Veteran endurance athletes have an increased risk of developing atrial fibrillation (AF), with a striking male predominance. We hypothesized that male athletes were more prone to atrial and ventricular remodeling and investigated the signal-averaged P wave and factors that promote the occurrence of AF. Nonelite athletes scheduled to participate in the 2010 Grand Prix of Bern, a 10-mile race, were invited. Of the 873 marathon and nonmarathon runners who were willing to participate, 68 female and 70 male athletes were randomly selected. The runners with cardiovascular disease or elevated blood pressure (>140/90 mm Hg) were excluded. Thus, 121 athletes were entered into the final analysis. Their mean age was 42 ± 7 years. No gender differences were found for age, lifetime training hours, or race time. The male athletes had a significantly longer signal-averaged P-wave duration (136 ± 12 vs 122 ± 10 ms; p <0.001). The left atrial volume was larger in the male athletes (56 ± 13 vs 49 ± 10 ml; p = 0.001), while left atrial volume index showed no differences (29 ± 7 vs 30 ± 6 ml/m 2 ; p = 0.332). In male athletes, the left ventricular mass index (107 ± 17 vs 86 ± 16 g/m 2 ; p <0.001) and relative wall thickness (0.44 ± 0.06 vs 0.41 ± 0.07; p = 0.004) were greater. No differences were found in the left ventricular ejection fraction (63 ± 4% vs 66 ± 6%; p = 0.112) and mitral annular tissue Doppler e′ velocity (10.9 ± 1.5 vs 10.6 ± 1.5 cm/s; p = 0.187). However, the tissue Doppler a′ velocity was higher (8.7 ± 1.2 vs 7.6 ± 1.3 cm/s; p <0.001) in the male athletes. Male athletes had a higher systolic blood pressure at rest (123 ± 9 vs 110 ± 11 mm Hg; p <0.001) and at peak exercise (180 ± 15 vs 169 ± 19 mm Hg; p = 0.001).
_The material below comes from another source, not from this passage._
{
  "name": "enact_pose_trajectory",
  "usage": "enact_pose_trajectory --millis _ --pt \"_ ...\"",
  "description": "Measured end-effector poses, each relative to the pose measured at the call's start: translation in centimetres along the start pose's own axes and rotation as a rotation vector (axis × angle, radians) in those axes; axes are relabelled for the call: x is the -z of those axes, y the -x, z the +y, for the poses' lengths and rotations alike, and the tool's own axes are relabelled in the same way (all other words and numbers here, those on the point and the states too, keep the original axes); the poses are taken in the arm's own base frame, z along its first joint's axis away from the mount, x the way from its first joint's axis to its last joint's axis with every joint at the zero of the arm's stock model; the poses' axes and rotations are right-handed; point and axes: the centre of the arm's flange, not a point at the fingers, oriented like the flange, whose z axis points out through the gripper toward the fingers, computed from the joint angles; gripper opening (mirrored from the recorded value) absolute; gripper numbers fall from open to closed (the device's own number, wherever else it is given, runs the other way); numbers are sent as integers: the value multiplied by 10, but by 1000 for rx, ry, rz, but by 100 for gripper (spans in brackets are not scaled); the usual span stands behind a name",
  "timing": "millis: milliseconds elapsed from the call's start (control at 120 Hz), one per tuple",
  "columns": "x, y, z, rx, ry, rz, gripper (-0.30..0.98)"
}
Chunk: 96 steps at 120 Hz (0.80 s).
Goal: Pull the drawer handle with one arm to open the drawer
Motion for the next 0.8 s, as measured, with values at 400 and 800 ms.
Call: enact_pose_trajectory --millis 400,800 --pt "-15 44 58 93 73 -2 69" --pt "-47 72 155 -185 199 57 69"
In the frequency domain analysis of heart rate variability, the sympatho-vagal balance, represented by the low/high-frequency power ratio, was significantly greater in male athletes (5.8 ± 2.8 vs 3.9 ± 1.9; p <0.001). Four athletes (3.3%) had at least one documented episode of paroxysmal AF, all were men (p = 0.042). In conclusion, for a comparable amount of training and performance, male athletes showed a more pronounced atrial remodeling, a concentric type of ventricular remodeling, and an altered diastolic function. A higher blood pressure at rest and during exercise and a higher sympathetic tone might be causal. The altered left atrial substrate might facilitate the occurrence of AF.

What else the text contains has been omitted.